Thursday, April 19, 2007

Clarification

I don’t necessarily endorse Csikszentmihalyi’s theories, although I think I understand what he means by flow. Intense absorption in a task is a real pleasure. And, thankfully, that pleasure seems to have little relation to one’s level of skill or ability.

For instance, I am middle-aged and of middling height; I can’t jump, or drive to my left. I also have one bad knee. And yet I have enjoyed (brief) states of flow on the basketball court, moments in which I do only what is absolutely right and beautiful in the game.

Can people be taught to enter this state of happy absorption at will? Or any of the other myriad happy states of which humans are capable?

In January 2007, D.T. Max published Happiness 101 in the New York Times.

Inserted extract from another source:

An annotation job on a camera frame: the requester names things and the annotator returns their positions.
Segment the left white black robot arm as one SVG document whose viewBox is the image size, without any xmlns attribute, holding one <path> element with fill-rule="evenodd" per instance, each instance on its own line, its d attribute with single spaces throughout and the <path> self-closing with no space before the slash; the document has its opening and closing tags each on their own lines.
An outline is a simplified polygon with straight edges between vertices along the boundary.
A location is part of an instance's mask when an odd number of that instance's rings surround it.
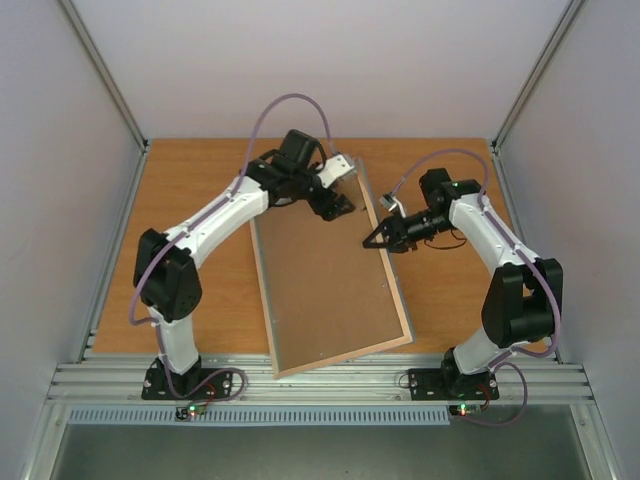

In this article, Mark Linkins, curriculum coordinator of a school district that mixes positive psychology with ninth grade English classes, says, “it’s preferable to be happy than not, even if that means the potential for creative output is diminished.”

I’m sure I wasn’t the only person who flinched upon reading this statement. This is Orhan Pamuk in his 2006 Nobel Prize acceptance speech:

"I write because I wish to escape from the foreboding that there is a place I must go but – just as in a dream – I can't quite get there. I write because I have never managed to be happy. I write to be happy."